> [Your goal]
The line containing "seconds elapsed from" marks the end: output every line of the data up to it, and that line too, exactly as written.

* * *

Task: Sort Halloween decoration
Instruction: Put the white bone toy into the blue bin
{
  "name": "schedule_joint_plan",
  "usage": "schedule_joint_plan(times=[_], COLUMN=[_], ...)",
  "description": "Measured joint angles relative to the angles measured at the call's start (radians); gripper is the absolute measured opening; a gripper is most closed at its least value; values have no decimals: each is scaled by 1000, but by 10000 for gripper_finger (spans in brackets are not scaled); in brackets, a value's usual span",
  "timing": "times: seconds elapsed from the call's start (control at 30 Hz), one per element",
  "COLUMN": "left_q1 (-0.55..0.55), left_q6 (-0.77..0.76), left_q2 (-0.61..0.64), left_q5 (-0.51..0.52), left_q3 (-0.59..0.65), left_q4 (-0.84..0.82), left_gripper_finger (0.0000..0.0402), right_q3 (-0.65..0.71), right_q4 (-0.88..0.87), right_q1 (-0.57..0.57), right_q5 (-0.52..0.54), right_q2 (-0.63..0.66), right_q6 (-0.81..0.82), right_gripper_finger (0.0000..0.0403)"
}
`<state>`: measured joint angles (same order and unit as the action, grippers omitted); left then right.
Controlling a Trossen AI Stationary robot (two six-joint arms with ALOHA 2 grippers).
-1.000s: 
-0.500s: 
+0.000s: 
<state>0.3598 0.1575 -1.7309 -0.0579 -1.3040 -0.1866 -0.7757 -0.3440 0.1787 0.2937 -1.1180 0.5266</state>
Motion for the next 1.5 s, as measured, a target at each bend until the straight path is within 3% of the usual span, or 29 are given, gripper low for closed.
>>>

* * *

> [Solved problem]
Task: Sort Halloween decoration
Instruction: Put the white bone toy into the blue bin
{
  "name": "schedule_joint_plan",
  "usage": "schedule_joint_plan(times=[_], COLUMN=[_], ...)",
  "description": "Measured joint angles relative to the angles measured at the call's start (radians); gripper is the absolute measured opening; a gripper is most closed at its least value; values have no decimals: each is scaled by 1000, but by 10000 for gripper_finger (spans in brackets are not scaled); in brackets, a value's usual span",
  "timing": "times: seconds elapsed from the call's start (control at 30 Hz), one per element",

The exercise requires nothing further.